The article, The Upper Canada Guardian, demonstrates a Wikipedia article that illustrates the importance the site can have in understanding and acquiring historical information. This article is heavily sourced, using a wide range of sources, using both primary and secondary sources. Important information from primary sources are paraphrased onto the article for readers to benefit from and links readers to places where they can view entire segments of the newspaper (The Upper Canadian Guardian is a newspaper) online. All the basic information is addressed in the beginning of the article to familiarize the reader with the topic and subheadings are used to organize the rest of the article, making it easy to find information.

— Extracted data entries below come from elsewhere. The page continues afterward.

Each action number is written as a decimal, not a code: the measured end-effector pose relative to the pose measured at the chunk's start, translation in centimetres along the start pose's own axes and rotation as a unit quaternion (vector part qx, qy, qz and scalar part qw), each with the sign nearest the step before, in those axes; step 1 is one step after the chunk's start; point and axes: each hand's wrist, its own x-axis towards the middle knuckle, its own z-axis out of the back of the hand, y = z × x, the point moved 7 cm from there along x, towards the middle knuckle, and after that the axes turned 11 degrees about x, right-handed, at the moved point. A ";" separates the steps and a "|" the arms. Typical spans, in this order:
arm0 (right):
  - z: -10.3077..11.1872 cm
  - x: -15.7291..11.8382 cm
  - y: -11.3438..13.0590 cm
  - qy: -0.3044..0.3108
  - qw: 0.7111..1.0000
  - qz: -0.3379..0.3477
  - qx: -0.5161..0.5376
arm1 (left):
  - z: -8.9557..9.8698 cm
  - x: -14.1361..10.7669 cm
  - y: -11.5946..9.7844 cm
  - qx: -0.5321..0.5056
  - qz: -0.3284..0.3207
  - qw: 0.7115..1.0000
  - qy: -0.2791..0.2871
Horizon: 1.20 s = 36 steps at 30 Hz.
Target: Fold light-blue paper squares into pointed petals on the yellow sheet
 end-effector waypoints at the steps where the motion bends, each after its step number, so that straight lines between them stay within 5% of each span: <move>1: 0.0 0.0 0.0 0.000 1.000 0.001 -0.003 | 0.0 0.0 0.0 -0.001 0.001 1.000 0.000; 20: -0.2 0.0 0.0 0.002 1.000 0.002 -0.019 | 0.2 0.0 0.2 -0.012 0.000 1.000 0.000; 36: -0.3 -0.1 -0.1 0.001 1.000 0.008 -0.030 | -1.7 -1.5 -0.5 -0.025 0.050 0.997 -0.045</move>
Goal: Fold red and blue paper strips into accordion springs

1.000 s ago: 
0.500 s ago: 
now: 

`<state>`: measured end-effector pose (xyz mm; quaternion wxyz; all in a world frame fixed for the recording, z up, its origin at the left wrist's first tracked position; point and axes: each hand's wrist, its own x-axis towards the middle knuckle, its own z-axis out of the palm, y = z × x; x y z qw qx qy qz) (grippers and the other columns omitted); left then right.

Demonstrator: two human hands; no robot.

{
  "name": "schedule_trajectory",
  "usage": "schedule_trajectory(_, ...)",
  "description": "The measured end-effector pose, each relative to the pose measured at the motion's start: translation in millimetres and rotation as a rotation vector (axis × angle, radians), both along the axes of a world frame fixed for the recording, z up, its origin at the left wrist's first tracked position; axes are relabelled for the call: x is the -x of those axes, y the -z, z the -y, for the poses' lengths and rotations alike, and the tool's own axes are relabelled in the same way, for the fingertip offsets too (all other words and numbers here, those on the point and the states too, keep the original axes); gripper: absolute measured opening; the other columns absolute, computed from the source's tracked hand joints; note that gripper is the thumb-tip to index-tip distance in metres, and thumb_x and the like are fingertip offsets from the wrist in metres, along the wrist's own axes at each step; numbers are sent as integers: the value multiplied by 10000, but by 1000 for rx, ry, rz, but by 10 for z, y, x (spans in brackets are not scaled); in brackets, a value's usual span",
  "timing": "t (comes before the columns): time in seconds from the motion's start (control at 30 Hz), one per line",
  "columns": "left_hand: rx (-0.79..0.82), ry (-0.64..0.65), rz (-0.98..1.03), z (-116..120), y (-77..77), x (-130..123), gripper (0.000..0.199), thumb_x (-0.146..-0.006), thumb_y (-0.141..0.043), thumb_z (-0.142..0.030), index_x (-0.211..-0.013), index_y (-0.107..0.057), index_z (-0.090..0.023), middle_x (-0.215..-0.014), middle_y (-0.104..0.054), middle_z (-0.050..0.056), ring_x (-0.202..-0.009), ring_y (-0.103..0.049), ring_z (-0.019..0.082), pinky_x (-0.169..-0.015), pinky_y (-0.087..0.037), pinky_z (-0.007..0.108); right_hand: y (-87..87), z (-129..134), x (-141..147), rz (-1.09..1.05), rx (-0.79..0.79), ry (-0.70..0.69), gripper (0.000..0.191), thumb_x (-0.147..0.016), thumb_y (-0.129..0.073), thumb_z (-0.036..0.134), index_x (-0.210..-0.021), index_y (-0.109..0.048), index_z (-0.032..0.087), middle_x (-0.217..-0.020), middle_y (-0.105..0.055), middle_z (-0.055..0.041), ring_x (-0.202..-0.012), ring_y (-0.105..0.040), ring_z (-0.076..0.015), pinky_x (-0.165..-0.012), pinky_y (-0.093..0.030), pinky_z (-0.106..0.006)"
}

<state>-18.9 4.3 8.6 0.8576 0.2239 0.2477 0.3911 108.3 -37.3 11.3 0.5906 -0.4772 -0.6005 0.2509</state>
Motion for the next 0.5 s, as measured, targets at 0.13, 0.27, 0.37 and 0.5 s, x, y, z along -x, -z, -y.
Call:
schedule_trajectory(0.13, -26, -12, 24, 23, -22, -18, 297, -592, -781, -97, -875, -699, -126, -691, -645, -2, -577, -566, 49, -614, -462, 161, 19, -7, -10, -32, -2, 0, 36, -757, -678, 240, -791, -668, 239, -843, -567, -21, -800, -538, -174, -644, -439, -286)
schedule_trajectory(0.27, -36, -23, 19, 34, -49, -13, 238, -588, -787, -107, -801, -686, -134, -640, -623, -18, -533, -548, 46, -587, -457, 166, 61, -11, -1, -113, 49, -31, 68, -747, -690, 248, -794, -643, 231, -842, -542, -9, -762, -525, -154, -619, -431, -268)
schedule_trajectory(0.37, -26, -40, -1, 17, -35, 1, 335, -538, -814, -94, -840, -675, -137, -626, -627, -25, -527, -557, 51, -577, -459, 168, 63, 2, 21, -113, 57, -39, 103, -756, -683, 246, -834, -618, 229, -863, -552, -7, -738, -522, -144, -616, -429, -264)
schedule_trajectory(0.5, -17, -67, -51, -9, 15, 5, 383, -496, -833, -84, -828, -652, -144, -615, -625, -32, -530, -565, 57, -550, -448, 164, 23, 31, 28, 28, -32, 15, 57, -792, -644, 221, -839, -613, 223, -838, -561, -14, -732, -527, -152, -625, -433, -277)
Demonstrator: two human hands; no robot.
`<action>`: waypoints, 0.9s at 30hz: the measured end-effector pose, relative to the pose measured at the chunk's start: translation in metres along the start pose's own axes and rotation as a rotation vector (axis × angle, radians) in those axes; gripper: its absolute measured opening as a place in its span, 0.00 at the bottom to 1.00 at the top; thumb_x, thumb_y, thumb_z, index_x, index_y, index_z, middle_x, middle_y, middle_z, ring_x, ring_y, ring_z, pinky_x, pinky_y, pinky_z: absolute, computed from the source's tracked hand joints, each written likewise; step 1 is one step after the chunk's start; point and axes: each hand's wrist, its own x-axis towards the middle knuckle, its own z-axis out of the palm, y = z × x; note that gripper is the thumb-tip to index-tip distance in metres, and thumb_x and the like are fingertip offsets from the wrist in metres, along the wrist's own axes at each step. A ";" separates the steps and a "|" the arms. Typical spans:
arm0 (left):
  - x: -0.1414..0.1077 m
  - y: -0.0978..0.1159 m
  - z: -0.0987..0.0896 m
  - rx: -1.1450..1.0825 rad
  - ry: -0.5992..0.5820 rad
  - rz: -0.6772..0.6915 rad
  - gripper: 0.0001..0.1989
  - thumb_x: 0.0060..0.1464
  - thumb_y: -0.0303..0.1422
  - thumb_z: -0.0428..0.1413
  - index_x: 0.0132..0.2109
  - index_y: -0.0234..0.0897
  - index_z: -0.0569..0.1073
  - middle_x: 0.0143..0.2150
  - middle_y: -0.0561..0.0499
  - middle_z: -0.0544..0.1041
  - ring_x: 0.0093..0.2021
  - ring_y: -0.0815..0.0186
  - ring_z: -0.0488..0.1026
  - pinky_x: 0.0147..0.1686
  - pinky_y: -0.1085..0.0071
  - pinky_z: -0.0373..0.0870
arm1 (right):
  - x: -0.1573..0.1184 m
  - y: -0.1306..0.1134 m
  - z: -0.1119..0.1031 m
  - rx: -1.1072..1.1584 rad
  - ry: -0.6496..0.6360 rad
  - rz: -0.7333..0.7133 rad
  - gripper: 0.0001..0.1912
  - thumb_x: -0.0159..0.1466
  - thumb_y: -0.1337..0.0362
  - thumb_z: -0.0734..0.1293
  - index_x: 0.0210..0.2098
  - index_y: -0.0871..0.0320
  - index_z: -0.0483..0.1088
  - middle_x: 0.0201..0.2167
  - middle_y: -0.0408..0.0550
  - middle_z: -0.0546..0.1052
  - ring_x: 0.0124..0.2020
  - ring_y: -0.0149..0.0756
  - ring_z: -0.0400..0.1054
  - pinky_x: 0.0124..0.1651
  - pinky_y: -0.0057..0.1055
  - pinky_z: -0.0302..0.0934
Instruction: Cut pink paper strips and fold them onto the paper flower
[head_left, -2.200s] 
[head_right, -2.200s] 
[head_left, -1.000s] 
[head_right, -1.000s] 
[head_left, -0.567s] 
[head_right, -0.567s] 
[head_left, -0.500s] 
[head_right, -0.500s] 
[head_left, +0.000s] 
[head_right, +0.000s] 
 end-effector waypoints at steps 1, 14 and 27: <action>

On the other hand, the article The Haitian Revolution, is an example of how some Wikipedia sources can be of poor quality, despite the heavy traffic the page may receive. The page is riddled with citation needed requests and information that is unverifiable. Statements often assert things and then subtly imply something different and not enough links to relevant articles are used. Additionally, despite the wide range of sources many are used twice, and not enough are used to support such a large article.
Looking at the edit history I found something I did not expect. The Haitian Revolution article had numerous changes made to it from various contributors. Many of these contributions were redactions and changes to vital information. The article for the Upper Canadian Guardian had very few contributors, some of who were repeat visitors and each seemed to have a lot to offer the page. The changes made to this page despite its age were few and far between and some of the changes were just changes to the coding, fine tuning the presentation of the information.
The insight this gave me was that articles of a broader topic were more likely to have higher traffic in information. While this allowed many public historians to share their viewpoints on the subject at hand it undermined the credibility of the information. This is because many of these contributors neglected to source their information. Wikipedia does not have time to investigate every single claim on their website, and it seems that many of the changes made are the result of competition between users, not the legitimate sharing of information. These pages appear to nurture the fierce competitive nature between users and fail to look at the quality of the page.
Lower traffic pages such as The Upper Canada Guardian found less users contributing information but this increased the quality of the contribution. The more specific a page becomes on a topic, the higher the chance that the contributors have a vested interest in the subject. These contributors tend to be authorities on the subject and thus have more meaningful sources to share and can provide more valuable information. Additionally, rather than squabbles over what was on the page and redacting other users contributions the history and discussion shows users working together on this page to provide the best quality information possible. The broader implication of the Wikipedia Project is that there is a divide in the community based on intelligence. Intelligent users and subdivided into their specialities and tend to focus on the content of their pages. Meanwhile, general users focus on broader pages and make changes based on petty grievances with other users in between looking at pictures of the Willy Wonka meme.